PROBLEM REQUIREMENTS
Below are records; reproduce exactly the lines from the one that has "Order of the" through the one that has "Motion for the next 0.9", ends included, and nothing more.

RECORD SET
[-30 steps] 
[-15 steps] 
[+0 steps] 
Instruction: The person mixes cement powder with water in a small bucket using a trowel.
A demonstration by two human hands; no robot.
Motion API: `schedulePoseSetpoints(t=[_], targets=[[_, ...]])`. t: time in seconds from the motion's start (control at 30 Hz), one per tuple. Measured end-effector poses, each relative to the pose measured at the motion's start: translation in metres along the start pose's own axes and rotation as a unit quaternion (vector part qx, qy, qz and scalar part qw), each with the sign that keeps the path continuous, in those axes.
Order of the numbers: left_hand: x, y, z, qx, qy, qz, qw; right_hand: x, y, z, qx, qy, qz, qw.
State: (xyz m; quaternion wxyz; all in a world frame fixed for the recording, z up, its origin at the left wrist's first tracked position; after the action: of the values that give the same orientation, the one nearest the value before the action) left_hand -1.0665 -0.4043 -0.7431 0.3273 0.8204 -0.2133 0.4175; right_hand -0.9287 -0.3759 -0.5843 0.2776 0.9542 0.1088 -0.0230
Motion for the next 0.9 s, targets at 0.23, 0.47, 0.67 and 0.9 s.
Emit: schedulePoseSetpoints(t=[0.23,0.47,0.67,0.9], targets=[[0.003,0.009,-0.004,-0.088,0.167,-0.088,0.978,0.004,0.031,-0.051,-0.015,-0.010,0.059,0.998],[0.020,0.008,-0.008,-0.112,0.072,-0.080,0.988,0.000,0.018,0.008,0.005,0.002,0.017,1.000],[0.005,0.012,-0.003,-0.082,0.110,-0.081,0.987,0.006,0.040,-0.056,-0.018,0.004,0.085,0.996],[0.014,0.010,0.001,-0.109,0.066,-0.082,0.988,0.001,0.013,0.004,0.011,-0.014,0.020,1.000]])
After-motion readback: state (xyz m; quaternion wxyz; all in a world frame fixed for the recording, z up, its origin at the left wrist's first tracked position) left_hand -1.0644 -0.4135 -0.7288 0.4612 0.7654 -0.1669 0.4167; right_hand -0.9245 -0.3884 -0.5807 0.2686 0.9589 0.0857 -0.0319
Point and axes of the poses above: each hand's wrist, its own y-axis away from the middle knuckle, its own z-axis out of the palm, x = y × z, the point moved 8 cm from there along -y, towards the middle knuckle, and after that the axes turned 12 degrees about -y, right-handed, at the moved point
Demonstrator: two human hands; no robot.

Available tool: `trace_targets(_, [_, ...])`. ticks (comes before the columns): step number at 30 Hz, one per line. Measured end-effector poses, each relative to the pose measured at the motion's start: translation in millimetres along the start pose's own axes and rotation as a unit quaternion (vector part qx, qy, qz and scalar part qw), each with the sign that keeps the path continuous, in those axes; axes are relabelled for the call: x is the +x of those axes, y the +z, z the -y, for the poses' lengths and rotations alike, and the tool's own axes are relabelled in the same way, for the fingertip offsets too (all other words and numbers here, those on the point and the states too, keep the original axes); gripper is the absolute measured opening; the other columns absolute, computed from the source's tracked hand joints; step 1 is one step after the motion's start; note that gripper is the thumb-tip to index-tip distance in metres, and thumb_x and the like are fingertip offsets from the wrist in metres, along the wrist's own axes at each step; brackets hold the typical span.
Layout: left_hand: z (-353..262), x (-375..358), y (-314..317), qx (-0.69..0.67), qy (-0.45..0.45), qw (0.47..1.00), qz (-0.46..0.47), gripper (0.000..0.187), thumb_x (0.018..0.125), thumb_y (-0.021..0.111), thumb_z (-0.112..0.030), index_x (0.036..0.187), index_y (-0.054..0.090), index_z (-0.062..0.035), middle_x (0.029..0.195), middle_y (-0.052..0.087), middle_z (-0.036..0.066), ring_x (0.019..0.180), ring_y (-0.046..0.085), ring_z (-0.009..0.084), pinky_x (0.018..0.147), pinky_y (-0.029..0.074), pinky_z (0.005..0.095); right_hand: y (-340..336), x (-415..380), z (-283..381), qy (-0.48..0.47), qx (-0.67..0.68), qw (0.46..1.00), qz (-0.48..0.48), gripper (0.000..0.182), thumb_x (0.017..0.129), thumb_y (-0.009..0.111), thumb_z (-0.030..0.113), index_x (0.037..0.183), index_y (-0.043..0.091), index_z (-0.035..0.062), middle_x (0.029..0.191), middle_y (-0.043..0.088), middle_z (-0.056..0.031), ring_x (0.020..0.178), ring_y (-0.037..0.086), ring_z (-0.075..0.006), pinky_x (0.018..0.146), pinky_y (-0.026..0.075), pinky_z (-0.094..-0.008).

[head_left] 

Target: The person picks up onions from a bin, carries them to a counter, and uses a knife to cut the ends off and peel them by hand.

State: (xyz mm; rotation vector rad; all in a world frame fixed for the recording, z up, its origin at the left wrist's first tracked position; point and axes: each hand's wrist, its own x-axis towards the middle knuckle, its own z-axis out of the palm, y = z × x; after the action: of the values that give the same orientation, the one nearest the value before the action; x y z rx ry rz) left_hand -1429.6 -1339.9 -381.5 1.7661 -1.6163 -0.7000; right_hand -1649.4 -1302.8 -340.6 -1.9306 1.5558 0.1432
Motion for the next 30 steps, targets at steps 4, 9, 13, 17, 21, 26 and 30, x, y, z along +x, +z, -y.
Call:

EXERCISE SOLUTION
Order of the numbers: left_hand: x, y, z, qx, qy, qz, qw; right_hand: x, y, z, qx, qy, qz, qw.
State: (xyz m; quaternion wxyz; all in a world frame fixed for the recording, z up, its origin at the left wrist's first tracked position; after the action: of the values that give the same orientation, the one nearest the value before the action) left_hand -1.0665 -0.4043 -0.7431 0.3273 0.8204 -0.2133 0.4175; right_hand -0.9287 -0.3759 -0.5843 0.2776 0.9542 0.1088 -0.0230
Motion for the next 0.9 s, targets at 0.23, 0.47, 0.67 and 0.9 s.

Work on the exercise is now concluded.